被泪水浸泡的脸滋润得像柔嫩的花瓣,光洁地想让人亲吻。

他吻了吻了安诵的脸:“我也爱你,宝宝。”

情绪被安抚得差不多了。

这种情况下已经可以把他抱走了,在他身体上实行一些必要的治疗。

上午半天可算是有惊无险,安诵的情绪似乎比之前稳定多了,这种程度的崩溃比之前减轻了许多。

他额间的热是两个小时后才消下去的,针管扎进安诵手背的时候,他能明显看见对方小幅度地抽搐了下,鼻尖委屈地抽了抽,但也没有反对。

——不是说不扎针的吗?

蒲云深低声:“就一次,安安。”

他压着安诵的手,配合宋医生将针管扎进去,唇线紧绷,这种感觉类似于他是协助外人对安诵行凶的刽子手,仗着人没有力量就欺负他。

这种感觉令蒲云深的心情很糟糕。

针管刺破的时候,蒲云深首先闭了闭眼。

有点晕血。

“好了,半小时后换药。”宋医生小声,蒲云深点点头,目送对方走出门。

被窝里的少年,眼睛一翕一合,蒲云深没有讲话,搬着他一只手,令液体流进血管的压力不至于过大,让安诵感知到疼痛。

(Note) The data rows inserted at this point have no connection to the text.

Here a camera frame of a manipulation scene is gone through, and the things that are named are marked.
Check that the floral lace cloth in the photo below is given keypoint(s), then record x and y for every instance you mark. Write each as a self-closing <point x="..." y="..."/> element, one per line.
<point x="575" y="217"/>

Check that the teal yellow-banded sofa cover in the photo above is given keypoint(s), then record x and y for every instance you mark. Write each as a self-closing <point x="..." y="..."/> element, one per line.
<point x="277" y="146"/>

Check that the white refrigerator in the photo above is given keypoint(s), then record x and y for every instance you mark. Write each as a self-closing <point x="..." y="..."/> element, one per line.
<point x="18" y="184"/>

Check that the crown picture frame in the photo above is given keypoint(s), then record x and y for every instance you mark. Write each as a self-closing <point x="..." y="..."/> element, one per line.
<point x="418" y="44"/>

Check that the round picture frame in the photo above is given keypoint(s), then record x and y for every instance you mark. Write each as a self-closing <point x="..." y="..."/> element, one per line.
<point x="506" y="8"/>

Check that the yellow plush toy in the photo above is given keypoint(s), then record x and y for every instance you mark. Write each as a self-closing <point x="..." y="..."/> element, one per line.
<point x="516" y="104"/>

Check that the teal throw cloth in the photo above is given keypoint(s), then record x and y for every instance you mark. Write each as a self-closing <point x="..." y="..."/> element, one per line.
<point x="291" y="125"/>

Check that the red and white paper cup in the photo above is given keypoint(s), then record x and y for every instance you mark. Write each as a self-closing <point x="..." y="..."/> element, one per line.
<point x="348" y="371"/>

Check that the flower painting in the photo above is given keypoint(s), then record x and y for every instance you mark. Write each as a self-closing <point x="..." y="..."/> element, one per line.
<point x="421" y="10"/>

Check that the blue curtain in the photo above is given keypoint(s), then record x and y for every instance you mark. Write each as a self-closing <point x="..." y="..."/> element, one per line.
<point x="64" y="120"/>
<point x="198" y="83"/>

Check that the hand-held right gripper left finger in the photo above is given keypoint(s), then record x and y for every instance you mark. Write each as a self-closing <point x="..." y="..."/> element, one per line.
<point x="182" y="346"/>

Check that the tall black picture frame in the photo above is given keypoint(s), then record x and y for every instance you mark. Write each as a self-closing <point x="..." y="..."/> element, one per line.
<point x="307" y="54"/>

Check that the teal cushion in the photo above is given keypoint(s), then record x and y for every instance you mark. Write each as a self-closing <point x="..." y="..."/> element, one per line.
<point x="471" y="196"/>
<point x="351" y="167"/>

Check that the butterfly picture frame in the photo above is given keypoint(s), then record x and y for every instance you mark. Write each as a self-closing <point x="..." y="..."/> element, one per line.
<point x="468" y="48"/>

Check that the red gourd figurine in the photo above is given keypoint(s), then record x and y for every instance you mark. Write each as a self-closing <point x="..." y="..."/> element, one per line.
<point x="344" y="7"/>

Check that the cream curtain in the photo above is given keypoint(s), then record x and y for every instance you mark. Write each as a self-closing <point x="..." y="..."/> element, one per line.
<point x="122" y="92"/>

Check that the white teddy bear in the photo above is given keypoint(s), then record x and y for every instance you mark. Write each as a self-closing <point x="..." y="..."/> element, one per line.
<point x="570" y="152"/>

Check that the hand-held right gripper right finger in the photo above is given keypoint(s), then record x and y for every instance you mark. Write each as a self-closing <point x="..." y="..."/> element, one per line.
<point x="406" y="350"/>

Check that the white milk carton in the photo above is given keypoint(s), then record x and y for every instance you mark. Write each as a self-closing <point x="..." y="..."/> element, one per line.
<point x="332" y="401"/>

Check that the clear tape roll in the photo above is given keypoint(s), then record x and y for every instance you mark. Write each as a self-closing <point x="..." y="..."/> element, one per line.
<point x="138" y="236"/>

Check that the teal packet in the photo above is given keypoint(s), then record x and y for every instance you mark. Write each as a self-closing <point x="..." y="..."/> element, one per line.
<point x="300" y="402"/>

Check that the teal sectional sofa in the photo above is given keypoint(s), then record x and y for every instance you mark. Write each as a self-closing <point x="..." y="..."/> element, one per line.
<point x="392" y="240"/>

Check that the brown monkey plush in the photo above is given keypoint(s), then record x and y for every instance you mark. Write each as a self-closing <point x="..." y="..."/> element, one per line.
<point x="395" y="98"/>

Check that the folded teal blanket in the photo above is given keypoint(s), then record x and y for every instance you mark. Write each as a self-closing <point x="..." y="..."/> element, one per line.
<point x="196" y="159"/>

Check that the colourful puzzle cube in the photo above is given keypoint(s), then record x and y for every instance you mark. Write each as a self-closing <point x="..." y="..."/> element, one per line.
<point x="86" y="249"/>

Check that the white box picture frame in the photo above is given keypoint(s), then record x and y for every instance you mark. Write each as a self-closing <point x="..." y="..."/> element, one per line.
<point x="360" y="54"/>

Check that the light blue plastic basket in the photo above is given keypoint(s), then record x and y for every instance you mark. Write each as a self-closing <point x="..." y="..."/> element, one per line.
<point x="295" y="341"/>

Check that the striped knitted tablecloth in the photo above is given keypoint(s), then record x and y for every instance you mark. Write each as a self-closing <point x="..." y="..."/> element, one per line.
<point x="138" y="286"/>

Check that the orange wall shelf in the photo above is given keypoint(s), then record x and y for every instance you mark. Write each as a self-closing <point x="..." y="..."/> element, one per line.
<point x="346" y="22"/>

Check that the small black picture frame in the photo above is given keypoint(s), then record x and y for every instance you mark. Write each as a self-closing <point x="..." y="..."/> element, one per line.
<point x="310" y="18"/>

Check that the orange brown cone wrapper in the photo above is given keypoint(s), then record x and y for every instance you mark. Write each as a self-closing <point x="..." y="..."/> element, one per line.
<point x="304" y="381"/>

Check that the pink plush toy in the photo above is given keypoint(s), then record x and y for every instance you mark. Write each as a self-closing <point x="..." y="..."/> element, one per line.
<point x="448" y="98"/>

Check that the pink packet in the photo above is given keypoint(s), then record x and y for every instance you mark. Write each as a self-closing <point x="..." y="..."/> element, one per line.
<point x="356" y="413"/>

有恋人陪着,这种温暖舒适的环境,很容易就让安诵睡过去了。

蒲云深的神情温柔下来。

电视台在播报路氏次子被父母找回的事,不过音量被调得很低,刻意压住声量,不把卧室里睡觉的男生吵到。蒲云深在客厅里办公,陈春的电话打来了两遍,都被蒲云深拒绝了。